Abortion and Personhood: What the Moral Dilemma Is Really About | Glenn Cohen | Big Think
In the 1970s, we have the Roe v. Wade decision in the United States. It was a decision relating to a woman's right to have an abortion. It introduced the trimester framework. It basically allowed first trimester abortions, made it very difficult to have third trimester abortions.
And essentially, this was really met very quickly thereafter with the sort of backlash. And really, the last 40/50 years of American history have more or less been a backlash against Roe v. Wade and an attempt to kind of criminalize abortion in all sorts of interesting ways without overturning the decision. So that's kind of the legal playing field.
I mean, we can talk about some of the specifics, but the more interesting question I think is thinking about the morality of abortion. And I'll say that I think abortion is an extremely difficult question. So one of the first questions people have to think about is: are fetuses persons?
And that's a very important linguistic question: persons. I didn't say human beings. I didn't say alive. Those are three different issues. Something can be alive but not be a person. Your dog is a good example. You love your dog. It's a wonderful thing, but it's not a person.
Something can be human and potentially not be a person. Some people think the embryo, for example, before 14 days or stem cells being derived are members of the human species but may not be a person. So what do we mean by persons? We mean something that has a certain set of moral and/or legal rights, most important of which is a right against in viability.

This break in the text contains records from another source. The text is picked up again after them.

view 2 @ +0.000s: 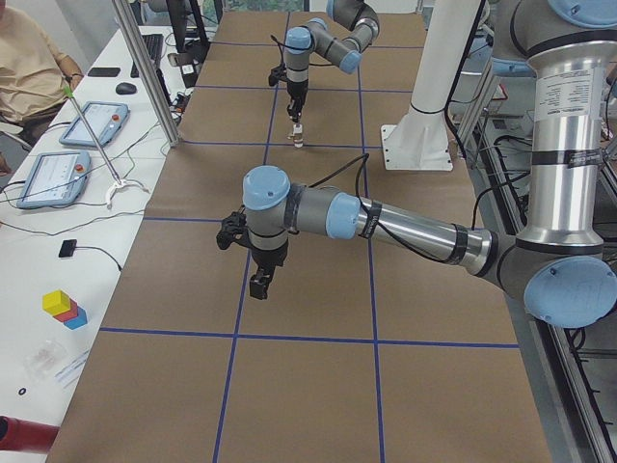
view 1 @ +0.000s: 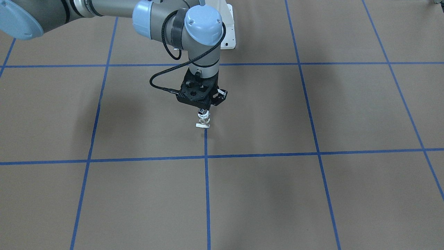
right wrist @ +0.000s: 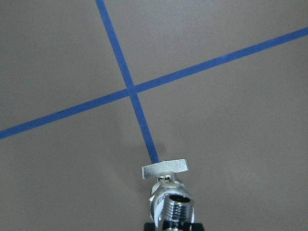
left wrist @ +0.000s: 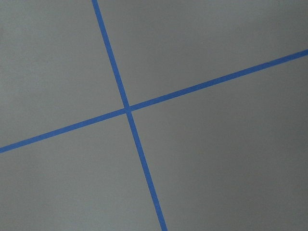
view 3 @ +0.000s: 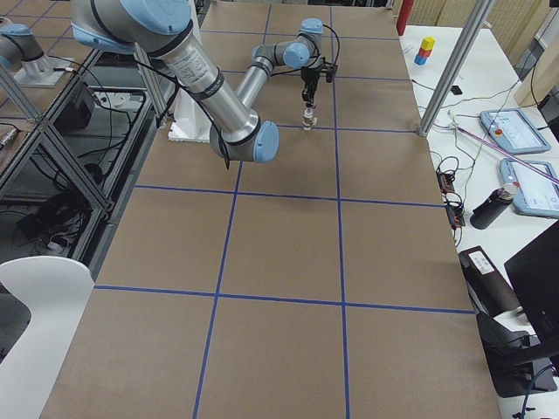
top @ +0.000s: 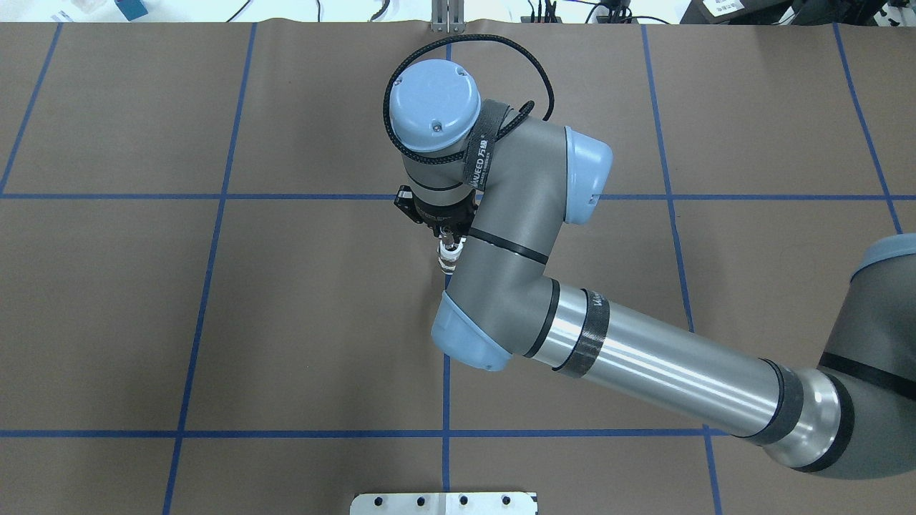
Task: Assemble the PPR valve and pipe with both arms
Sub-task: 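Lower the valve with the right gripper and press it into the fitting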
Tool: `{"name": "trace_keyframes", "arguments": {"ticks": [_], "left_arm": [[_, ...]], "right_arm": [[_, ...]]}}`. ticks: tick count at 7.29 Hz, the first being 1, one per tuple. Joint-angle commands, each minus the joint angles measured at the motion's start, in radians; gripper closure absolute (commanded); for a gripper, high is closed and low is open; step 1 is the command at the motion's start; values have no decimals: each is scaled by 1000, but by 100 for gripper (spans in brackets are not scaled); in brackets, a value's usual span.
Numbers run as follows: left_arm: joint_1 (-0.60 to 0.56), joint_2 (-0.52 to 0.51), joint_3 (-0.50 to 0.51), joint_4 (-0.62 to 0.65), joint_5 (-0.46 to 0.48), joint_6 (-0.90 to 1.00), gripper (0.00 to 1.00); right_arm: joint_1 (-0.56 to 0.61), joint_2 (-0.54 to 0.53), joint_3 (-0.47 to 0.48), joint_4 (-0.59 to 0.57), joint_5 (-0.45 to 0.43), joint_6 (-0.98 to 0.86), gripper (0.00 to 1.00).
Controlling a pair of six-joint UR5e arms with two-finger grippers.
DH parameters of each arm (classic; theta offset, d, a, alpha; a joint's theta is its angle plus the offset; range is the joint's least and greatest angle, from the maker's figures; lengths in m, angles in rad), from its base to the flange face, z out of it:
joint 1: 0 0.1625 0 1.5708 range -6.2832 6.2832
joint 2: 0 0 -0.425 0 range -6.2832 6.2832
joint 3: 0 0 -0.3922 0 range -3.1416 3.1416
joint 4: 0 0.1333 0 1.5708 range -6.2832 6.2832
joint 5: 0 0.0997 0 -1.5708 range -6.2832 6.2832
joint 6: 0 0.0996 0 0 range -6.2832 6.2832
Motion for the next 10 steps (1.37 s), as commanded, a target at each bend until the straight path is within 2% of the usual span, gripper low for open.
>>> {"name": "trace_keyframes", "arguments": {"ticks": [1, 10], "left_arm": [[-1, 0, 0, 1, 0, 1, 0], [-1, 0, 1, 0, 0, 1, 0]], "right_arm": [[1, 1, 0, -1, 0, 0, 100], [-9, 0, 0, 1, -39, 0, 100]]}}
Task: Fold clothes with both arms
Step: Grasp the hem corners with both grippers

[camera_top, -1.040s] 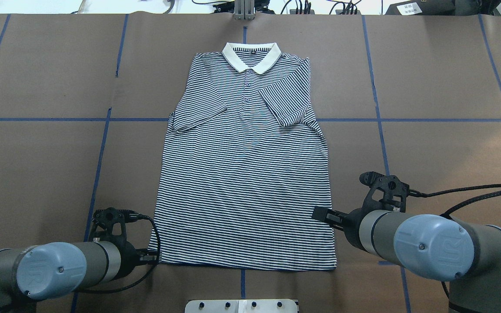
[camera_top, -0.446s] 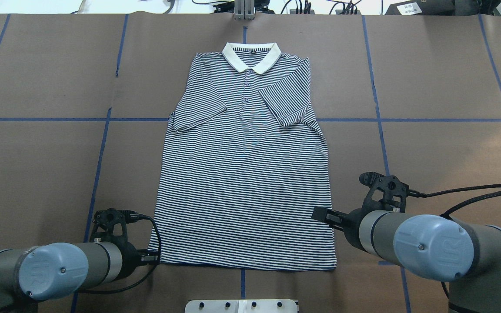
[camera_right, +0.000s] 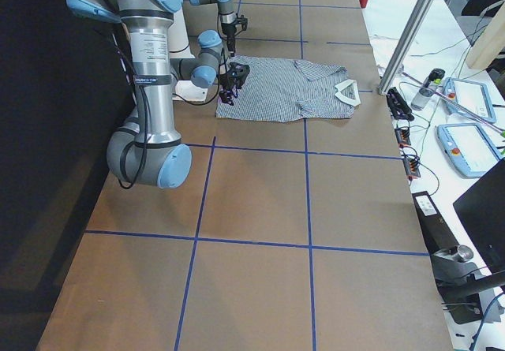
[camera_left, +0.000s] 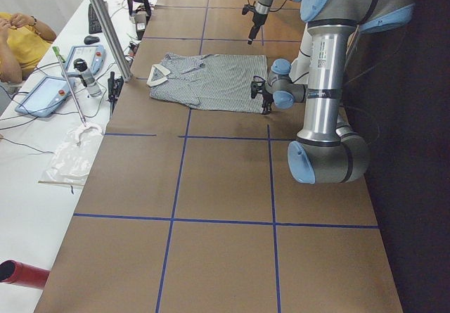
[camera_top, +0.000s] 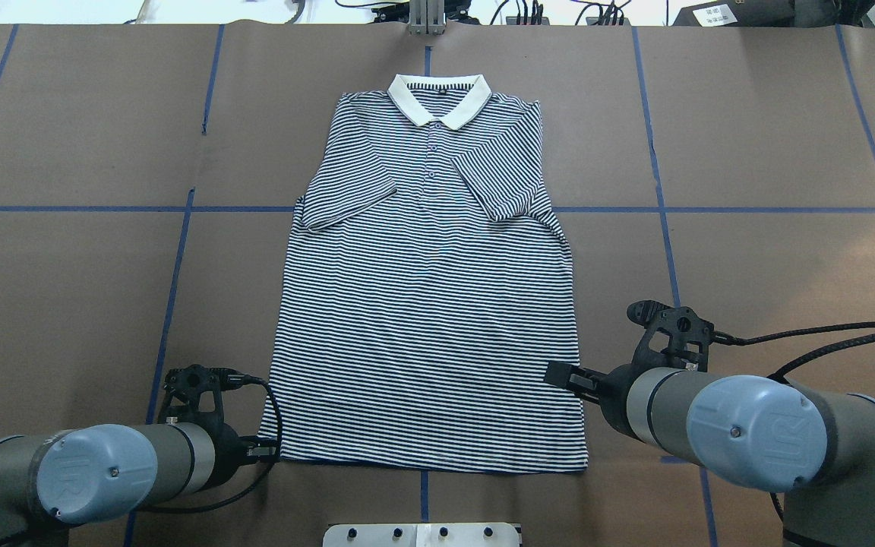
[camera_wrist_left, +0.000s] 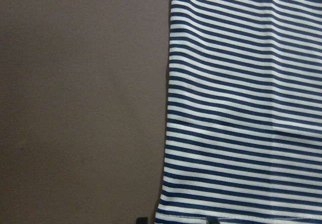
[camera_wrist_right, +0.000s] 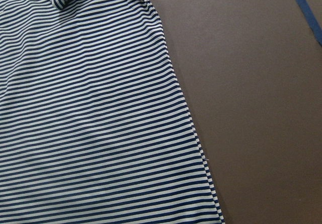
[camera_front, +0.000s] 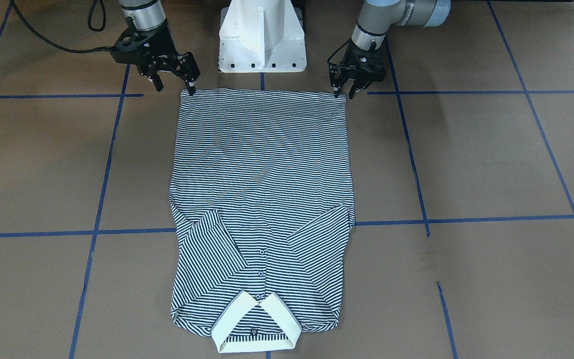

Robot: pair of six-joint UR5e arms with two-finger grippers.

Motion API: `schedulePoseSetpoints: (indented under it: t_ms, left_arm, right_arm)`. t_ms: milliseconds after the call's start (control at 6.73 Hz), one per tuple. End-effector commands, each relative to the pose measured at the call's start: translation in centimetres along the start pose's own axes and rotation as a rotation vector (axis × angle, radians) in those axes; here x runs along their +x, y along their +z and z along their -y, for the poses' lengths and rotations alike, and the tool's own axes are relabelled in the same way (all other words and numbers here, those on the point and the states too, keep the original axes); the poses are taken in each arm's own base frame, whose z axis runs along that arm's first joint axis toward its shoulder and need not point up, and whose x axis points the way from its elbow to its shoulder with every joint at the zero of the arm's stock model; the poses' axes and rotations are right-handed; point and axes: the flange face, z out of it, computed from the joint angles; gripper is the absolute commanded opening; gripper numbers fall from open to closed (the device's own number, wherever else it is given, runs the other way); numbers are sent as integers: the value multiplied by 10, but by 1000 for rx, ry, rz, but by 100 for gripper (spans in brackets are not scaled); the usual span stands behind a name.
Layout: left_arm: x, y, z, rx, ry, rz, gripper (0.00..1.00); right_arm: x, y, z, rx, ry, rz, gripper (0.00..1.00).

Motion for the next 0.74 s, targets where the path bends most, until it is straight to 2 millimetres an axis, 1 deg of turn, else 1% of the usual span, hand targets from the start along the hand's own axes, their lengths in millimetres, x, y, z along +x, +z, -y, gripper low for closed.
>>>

They can't be killed or destroyed or harmed without very good reason.
And we have the attitude that we're all persons, so we have an index case we're pretty clear we're persons and the question is who else is a person? Well, to answer that, you need to have a theory about what makes something a person. And there are a few different kinds of theories you can have.
One could be just to say if X is living and a human being, X is a person. Now, some people have problems with that. So Peter Singer and some animal rights advocates, for example, think that that's a speciesist attitude, that by saying human equals person it's problematic that we're excluding animals. Instead, we ought to have some criteria that looks at capacity.
So other people have sometimes what are called a capacity X view where they say in order to be a person you have to have X capacity and then we have to fill in what X is. Is it the ability to think complex thoughts, the ability to plan and look towards the future, the ability to feel pain whether you understand it? Is it about continuity of an identity over time or is it merely being alive and breathing?
And some people think it's a single criteria, others think it's a compound criteria. And then there are complex questions about what happens for things that have the potential to have capacity X or had a capacity X but lost it. So, for example, a fetus doesn't have the abilities; early fetus, let's just say an embryo just to make it very easy. An embryo before 14 days doesn't have the capacity to think deep thoughts about the future or have future orientation.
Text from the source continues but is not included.